WORKING DATA START

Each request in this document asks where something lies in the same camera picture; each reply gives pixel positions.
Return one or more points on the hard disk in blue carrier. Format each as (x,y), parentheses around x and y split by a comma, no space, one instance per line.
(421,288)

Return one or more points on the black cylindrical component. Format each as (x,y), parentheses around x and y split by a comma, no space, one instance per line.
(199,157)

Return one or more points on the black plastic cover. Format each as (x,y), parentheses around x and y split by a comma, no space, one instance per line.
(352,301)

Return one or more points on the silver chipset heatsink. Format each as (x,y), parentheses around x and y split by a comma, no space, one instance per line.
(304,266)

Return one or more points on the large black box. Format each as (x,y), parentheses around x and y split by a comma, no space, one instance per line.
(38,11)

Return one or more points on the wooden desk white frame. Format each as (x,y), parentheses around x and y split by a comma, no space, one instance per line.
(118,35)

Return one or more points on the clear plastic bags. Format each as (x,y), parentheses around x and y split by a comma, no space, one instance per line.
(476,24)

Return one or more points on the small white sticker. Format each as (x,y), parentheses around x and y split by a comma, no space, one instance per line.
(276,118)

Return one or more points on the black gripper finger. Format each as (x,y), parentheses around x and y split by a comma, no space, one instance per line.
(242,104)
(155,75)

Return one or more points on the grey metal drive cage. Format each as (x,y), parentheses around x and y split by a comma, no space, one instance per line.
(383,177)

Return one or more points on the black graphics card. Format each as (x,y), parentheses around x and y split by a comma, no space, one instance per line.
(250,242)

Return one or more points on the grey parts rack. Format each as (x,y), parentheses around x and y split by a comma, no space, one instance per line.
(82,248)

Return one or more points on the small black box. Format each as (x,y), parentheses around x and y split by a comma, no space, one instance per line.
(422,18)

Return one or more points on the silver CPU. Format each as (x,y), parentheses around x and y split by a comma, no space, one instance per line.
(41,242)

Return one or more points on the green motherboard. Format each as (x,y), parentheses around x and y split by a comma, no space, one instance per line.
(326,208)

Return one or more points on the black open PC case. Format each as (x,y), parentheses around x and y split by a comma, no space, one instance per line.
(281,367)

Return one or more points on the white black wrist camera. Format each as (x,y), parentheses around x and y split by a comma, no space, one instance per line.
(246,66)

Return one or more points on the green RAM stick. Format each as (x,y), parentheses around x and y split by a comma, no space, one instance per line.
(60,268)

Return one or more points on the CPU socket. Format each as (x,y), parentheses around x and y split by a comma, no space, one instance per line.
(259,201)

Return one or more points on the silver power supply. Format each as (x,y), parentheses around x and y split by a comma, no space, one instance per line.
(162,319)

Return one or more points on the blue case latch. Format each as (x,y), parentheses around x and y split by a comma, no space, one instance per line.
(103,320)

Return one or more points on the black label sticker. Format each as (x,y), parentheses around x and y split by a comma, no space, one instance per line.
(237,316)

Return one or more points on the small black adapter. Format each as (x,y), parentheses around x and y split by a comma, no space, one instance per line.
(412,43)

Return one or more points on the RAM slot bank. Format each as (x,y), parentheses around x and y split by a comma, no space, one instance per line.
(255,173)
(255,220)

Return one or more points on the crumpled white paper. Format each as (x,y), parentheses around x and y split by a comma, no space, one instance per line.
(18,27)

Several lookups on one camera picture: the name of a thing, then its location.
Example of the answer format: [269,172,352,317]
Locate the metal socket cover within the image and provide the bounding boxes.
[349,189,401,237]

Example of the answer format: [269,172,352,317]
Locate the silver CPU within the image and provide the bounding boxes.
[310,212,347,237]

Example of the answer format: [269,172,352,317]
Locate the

WORKING DATA END
WORKING DATA START

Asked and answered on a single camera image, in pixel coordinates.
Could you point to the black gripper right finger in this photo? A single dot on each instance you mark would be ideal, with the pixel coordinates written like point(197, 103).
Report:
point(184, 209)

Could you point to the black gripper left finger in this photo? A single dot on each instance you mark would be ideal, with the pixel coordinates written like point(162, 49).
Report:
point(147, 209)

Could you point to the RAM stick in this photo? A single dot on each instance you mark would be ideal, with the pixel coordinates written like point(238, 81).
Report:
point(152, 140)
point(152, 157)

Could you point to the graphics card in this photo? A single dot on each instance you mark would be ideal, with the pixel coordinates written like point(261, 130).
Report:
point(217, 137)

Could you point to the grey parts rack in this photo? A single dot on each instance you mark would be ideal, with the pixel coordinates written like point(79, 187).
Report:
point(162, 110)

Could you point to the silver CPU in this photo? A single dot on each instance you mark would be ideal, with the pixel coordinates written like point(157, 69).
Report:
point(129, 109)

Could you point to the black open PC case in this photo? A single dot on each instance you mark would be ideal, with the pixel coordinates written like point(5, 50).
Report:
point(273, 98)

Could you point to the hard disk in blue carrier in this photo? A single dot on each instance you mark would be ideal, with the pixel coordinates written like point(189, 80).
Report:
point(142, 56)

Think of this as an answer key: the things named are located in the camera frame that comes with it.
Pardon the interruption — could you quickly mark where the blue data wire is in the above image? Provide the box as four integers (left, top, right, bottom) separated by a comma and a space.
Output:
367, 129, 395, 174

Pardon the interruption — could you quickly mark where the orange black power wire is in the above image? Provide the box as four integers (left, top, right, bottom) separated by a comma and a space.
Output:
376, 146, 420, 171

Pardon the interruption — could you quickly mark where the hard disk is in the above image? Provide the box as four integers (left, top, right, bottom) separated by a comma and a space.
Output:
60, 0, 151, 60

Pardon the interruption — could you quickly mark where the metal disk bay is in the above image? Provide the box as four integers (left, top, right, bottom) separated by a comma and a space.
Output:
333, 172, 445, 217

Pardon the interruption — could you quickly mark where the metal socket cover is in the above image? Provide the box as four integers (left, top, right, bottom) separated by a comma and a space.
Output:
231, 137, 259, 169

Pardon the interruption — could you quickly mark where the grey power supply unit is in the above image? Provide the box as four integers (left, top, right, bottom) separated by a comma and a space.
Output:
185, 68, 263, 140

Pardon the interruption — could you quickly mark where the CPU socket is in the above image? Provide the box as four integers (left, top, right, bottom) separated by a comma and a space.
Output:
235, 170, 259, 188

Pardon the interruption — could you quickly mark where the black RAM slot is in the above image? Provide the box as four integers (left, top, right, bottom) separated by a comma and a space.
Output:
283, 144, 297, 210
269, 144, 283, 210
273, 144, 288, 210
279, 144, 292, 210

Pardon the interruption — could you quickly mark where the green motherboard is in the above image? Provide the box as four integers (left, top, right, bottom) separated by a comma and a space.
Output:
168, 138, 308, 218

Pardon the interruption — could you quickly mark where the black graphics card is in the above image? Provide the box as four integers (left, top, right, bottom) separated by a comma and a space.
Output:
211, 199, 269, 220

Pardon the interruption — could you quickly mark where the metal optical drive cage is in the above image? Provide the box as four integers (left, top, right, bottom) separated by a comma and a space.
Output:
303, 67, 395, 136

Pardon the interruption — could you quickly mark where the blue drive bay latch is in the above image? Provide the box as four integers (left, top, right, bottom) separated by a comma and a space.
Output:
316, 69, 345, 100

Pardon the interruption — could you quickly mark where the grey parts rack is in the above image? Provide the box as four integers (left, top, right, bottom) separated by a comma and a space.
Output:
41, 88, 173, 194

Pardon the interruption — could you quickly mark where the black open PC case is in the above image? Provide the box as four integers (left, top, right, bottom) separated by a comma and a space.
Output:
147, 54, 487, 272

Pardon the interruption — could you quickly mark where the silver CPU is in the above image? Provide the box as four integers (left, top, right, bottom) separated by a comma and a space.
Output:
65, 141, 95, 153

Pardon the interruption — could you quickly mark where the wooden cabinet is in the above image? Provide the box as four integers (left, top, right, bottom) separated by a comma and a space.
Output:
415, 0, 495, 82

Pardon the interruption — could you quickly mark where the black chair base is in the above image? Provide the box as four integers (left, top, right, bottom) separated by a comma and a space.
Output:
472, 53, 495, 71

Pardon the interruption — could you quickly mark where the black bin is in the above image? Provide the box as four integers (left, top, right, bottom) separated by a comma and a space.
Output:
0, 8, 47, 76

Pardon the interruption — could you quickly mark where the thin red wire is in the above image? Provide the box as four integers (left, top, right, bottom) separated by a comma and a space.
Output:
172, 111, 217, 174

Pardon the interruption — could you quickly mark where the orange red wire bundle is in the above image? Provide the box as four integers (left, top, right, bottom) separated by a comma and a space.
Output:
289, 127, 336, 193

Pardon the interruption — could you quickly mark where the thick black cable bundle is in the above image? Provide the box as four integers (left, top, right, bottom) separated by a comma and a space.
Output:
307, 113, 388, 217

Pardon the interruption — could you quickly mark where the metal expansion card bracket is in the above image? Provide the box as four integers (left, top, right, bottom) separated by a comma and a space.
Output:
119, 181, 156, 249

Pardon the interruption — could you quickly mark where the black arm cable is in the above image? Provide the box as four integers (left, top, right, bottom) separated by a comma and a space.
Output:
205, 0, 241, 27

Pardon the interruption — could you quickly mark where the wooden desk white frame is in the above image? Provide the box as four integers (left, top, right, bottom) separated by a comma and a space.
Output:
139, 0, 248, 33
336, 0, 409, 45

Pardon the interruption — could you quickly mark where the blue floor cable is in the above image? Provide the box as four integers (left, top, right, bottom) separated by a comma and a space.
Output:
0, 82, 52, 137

WORKING DATA END

*WHAT IS EXPECTED:* Gather up, from the records above, each line where the word "orange" appears.

*RESULT OF THE TASK:*
Pardon the interruption — could you quickly mark where the orange black power wire is in the above image? Provide the box as four integers (left, top, right, bottom) separated by a comma and a space.
Pardon the interruption — could you quickly mark where the orange red wire bundle is in the above image? Provide the box as four integers (left, top, right, bottom) separated by a comma and a space.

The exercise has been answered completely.